| Field | Specification |
|---|---|
| Mfr No | |
| Clonality | |
| Host | |
| Immunogen | A portion of amino acids 356-475 from the human protein was used as the immunogen for the recombinant Spectrin alpha 1 antibody. |
| Isotype | |
| Product Type | |
| Purity | |
| Reactivity | |
| Storage | |
| Target | |
| UniProt # |
Overview
Spectrin is an actin crosslinking and molecular scaffold protein that links the plasma membrane to the actin cytoskeleton, and functions in the determination of cell shape, arrangement of transmembrane proteins, and organization of organelles. Spectrins function as membrane organizers and stabilizers, composed of non-homologous and chains, which aggregate side-to-side in an anti-parallel fashion to form dimers, tetramers and higher polymers. Spectrin Ia and spectrin Ib are present in erythrocytes, whereas spectrin IIa (also designated fodrin alpha) and spectrin IIb (also designated fodrin beta) are present in other somatic cells. The spectrin tetramers in erythrocytes act as barriers to lateral diffusion, but spectrin dimers seem to lack this function.

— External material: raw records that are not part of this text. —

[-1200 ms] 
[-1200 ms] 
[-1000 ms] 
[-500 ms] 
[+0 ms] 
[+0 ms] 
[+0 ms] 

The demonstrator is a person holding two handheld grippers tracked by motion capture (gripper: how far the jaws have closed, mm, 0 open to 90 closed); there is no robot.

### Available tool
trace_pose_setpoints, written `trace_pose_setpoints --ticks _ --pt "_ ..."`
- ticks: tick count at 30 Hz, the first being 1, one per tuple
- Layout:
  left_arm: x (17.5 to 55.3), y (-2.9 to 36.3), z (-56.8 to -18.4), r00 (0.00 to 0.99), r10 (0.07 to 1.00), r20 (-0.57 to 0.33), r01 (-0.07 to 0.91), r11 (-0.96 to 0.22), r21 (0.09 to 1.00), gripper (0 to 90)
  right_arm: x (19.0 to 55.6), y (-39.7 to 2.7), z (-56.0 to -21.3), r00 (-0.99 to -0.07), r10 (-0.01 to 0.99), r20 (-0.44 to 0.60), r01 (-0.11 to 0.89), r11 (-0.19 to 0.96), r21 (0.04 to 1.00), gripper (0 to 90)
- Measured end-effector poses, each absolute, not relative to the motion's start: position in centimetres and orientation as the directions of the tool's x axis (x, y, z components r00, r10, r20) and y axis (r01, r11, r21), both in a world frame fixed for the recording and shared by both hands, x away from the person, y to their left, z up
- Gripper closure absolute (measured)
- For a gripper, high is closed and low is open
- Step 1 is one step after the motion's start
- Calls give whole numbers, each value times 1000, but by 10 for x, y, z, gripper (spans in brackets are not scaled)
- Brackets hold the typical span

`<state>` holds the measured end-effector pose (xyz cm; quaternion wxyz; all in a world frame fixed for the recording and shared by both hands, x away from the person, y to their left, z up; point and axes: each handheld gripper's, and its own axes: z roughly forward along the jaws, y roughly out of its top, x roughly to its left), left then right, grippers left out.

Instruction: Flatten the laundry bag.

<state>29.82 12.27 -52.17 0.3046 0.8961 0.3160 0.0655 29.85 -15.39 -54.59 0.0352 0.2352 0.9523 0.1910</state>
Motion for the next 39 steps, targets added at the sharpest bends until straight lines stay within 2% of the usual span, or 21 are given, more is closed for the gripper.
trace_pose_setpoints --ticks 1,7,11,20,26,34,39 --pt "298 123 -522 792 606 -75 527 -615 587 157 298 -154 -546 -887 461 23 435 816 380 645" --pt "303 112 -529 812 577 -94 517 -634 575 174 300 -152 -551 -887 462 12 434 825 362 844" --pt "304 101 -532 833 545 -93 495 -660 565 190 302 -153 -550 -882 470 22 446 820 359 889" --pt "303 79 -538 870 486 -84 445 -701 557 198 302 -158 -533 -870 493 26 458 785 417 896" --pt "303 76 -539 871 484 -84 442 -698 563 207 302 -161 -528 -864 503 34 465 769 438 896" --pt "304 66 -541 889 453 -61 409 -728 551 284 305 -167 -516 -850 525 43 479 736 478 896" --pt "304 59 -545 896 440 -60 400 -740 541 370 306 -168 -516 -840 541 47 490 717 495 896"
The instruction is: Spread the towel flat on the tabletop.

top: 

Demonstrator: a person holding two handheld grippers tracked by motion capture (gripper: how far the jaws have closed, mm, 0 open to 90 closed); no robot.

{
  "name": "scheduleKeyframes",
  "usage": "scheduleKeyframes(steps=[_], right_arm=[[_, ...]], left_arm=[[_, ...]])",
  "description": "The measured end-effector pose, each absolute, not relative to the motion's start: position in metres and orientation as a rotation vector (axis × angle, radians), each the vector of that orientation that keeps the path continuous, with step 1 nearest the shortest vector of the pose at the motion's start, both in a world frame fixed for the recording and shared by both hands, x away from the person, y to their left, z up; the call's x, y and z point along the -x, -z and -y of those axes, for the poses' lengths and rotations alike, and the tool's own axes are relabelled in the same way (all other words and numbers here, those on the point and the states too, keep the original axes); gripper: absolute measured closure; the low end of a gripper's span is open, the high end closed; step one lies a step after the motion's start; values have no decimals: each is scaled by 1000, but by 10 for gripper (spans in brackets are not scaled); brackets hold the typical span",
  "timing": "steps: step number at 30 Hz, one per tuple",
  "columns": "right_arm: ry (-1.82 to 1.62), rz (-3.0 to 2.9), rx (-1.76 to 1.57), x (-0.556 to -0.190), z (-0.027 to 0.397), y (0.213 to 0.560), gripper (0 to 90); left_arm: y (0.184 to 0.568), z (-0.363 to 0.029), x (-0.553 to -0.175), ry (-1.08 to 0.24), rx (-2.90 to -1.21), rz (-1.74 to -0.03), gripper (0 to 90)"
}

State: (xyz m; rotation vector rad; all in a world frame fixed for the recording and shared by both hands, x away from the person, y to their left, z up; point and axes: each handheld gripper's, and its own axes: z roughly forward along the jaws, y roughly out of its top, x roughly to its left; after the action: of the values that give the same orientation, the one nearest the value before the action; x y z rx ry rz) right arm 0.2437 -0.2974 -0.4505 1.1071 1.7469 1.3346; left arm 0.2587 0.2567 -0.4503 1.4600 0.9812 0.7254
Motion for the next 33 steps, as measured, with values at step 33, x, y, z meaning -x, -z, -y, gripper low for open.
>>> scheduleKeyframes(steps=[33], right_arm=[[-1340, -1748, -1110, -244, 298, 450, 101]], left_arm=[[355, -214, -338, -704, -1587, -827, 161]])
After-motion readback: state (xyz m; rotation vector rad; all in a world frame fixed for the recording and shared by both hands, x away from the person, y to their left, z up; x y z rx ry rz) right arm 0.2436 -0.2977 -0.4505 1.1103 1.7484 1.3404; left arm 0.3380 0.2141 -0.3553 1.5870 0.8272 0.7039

This anti-SPTA1 antibody is supplied as Purified (Rabbit, Recombinant Rabbit Monoclonal, clone SPTA1/2939R, Rabbit IgG, kappa, Unconjugated) and is designed to support common target-detection workflows after the on-page specifications.

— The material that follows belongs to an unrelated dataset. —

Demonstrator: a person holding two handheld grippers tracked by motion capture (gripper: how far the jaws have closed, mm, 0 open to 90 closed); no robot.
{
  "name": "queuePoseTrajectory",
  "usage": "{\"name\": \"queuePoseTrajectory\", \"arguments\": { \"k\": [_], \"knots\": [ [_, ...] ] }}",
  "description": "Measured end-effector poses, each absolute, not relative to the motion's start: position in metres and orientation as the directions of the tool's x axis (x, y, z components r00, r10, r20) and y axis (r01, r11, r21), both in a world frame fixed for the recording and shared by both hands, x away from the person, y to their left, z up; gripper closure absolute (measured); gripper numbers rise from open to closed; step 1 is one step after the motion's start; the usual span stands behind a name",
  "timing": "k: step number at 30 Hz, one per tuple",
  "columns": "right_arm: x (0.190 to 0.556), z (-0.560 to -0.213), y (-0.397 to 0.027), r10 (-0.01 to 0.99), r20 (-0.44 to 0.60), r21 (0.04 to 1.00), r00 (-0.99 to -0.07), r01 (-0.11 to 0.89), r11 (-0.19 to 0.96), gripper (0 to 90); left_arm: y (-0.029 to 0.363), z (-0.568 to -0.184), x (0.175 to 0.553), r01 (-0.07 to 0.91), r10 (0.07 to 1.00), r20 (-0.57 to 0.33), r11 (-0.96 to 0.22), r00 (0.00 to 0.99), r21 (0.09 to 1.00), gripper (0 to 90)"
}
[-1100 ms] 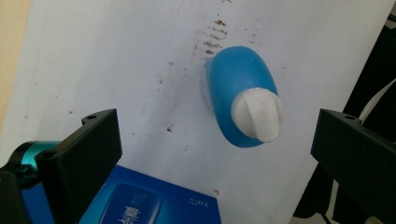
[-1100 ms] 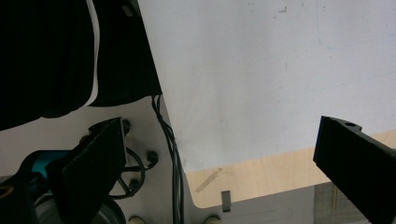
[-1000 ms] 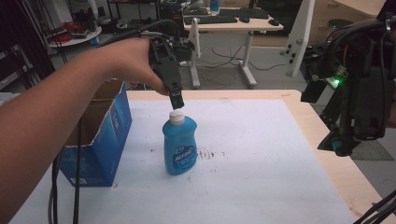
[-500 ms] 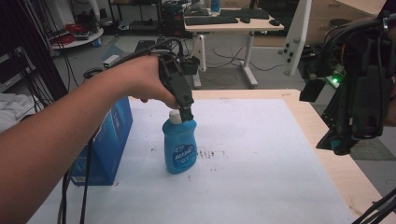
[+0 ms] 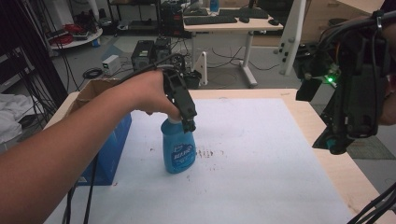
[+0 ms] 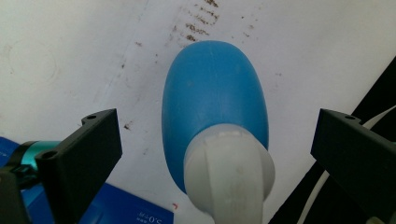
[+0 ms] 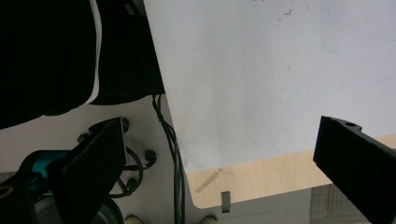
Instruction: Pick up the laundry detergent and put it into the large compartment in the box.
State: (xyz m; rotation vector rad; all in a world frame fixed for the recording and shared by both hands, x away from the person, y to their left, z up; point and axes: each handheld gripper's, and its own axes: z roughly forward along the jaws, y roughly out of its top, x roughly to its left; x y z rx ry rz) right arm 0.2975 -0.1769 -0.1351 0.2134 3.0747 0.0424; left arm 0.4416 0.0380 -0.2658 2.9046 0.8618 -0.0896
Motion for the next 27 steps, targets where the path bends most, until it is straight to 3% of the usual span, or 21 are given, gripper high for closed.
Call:
{"name": "queuePoseTrajectory", "arguments": {
  "k": [27],
  "knots": [
    [0.299,-0.137,-0.176,0.148,-0.053,0.033,-0.988,0.146,0.989,1.7,0.033,-0.297,0.443,0.542,0.541,-0.036,-0.838,0.84,0.066,1.7]
  ]
}}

Key elements and design rationale
- Target: SPTA1
- Format: Purified
- Localization: Cytoplasmic, cell surface
- Species reactivity: Human
- Applications (listed): ELISA, WB, IHC-P
- Conjugate: Unconjugated
- Clone and antibody class: Recombinant Rabbit Monoclonal, clone SPTA1/2939R, Rabbit IgG, kappa
Because antibody performance can depend on epitope context, sample preparation, and biological state, interpret signals using appropriate controls and orthogonal evidence when possible.
Biological background
SPTA1 is referenced in public gene/protein resources (e.g., UniProt and NCBI Gene), which provide curated names/synonyms, protein features, and pathway context. When designing assays, consider potential isoforms, post-translational modifications, and cell-type specific expression that may influence observed signal.

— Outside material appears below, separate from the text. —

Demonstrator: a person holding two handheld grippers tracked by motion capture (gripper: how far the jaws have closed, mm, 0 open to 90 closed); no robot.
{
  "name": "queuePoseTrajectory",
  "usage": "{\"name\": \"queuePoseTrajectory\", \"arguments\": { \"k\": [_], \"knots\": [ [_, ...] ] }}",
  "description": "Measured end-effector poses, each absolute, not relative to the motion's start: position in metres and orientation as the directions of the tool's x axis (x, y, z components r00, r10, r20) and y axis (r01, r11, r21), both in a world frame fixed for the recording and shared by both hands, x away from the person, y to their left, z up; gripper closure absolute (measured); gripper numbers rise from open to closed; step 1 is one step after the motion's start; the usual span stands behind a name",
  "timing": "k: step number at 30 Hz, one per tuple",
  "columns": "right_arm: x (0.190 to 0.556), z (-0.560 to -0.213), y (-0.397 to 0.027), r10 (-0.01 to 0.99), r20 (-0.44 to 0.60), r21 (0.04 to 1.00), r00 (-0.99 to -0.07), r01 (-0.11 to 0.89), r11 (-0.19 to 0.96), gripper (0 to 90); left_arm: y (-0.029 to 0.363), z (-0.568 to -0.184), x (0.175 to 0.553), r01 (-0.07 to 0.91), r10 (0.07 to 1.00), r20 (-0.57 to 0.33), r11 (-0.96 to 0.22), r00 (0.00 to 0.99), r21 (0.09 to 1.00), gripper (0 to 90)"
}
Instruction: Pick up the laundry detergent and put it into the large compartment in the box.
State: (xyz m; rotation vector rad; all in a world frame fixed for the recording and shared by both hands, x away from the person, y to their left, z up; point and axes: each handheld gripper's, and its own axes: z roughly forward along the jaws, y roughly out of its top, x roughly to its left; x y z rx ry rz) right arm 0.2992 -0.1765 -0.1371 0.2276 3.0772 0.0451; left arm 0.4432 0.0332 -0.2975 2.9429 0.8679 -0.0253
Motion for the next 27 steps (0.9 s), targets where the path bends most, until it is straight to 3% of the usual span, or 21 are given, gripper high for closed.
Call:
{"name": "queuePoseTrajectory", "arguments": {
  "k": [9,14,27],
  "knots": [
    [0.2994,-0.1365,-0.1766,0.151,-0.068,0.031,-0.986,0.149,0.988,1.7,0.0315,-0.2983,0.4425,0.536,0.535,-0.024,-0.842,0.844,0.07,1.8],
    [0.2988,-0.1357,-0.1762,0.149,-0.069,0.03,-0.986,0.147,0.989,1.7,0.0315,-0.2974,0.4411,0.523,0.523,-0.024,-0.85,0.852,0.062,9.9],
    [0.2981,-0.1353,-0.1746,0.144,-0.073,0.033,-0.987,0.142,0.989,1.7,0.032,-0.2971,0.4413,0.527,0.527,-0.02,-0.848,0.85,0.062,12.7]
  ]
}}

Research relevance and current trends
- Profiling SPTA1 expression across model systems, perturbations, and time points to support mechanistic hypotheses.
- Combining antibody-based detection with multi-omics or imaging readouts to link SPTA1 signal with phenotype.
- Using well-matched controls (isotype controls, genetic perturbations, or independent reagents) to strengthen interpretation of target-associated signal.
Common research applications
- ELISA
- WB
- IHC-P
Use the listed applications as a starting point and tailor experimental design to your sample type and readout requirements.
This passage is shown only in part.